Collected data below:
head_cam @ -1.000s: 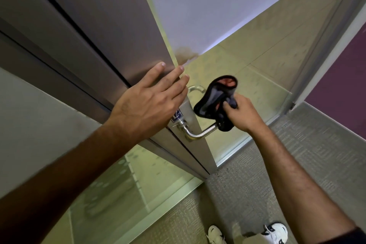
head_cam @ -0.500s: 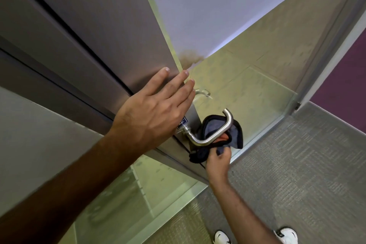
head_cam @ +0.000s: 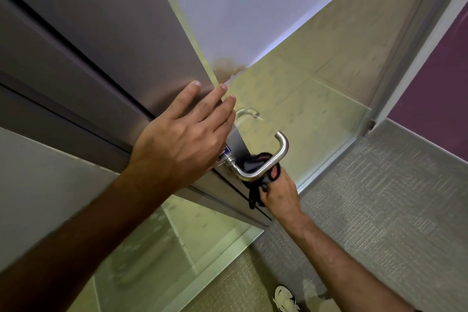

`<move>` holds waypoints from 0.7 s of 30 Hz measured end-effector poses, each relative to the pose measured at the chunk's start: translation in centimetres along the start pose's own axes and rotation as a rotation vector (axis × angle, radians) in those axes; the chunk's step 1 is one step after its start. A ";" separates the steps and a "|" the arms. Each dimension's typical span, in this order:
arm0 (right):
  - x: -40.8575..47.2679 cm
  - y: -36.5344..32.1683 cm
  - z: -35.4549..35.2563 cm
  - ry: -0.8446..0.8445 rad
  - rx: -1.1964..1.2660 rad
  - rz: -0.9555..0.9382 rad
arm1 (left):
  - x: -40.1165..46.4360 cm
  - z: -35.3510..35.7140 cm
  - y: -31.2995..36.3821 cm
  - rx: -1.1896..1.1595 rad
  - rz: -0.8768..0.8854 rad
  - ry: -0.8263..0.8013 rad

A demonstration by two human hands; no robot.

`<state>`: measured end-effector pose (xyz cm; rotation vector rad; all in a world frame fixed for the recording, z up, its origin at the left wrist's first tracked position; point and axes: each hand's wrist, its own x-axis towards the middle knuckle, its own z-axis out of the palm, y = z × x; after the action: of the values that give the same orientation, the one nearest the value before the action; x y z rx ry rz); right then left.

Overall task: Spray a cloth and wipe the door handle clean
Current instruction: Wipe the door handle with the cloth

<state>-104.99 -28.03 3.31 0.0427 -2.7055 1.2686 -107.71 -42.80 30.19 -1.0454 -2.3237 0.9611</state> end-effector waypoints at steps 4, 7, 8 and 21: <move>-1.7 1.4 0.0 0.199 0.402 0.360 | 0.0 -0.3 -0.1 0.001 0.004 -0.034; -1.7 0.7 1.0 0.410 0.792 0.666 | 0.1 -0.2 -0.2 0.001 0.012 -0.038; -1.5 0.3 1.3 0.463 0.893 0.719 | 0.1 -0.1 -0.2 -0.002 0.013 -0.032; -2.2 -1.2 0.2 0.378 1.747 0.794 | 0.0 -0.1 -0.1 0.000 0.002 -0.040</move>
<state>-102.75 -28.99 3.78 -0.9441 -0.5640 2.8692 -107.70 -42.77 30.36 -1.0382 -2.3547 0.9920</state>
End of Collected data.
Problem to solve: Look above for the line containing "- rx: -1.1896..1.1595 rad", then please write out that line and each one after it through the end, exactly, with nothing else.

Written response:
  - rx: -1.1896..1.1595 rad
  - rz: -0.8768..0.8854 rad
  - ry: -0.8263..0.8013 rad

A demonstration by two human hands; no robot.

`<state>`: measured end-effector pose (xyz cm; rotation vector rad; all in a world frame fixed for the recording, z up, its origin at the left wrist's first tracked position; point and axes: each hand's wrist, its own x-axis towards the middle knuckle, its own z-axis out of the palm, y = z × x; after the action: of the values that give the same orientation, the one nearest the value before the action; x y z rx ry rz); right then left.

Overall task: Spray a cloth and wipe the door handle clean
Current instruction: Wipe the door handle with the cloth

<state>-104.99 -28.03 3.31 0.0427 -2.7055 1.2686 -107.71 -42.80 30.19 -1.0454 -2.3237 0.9611</state> end-effector waypoints at steps 4, 7, 8 and 21: <move>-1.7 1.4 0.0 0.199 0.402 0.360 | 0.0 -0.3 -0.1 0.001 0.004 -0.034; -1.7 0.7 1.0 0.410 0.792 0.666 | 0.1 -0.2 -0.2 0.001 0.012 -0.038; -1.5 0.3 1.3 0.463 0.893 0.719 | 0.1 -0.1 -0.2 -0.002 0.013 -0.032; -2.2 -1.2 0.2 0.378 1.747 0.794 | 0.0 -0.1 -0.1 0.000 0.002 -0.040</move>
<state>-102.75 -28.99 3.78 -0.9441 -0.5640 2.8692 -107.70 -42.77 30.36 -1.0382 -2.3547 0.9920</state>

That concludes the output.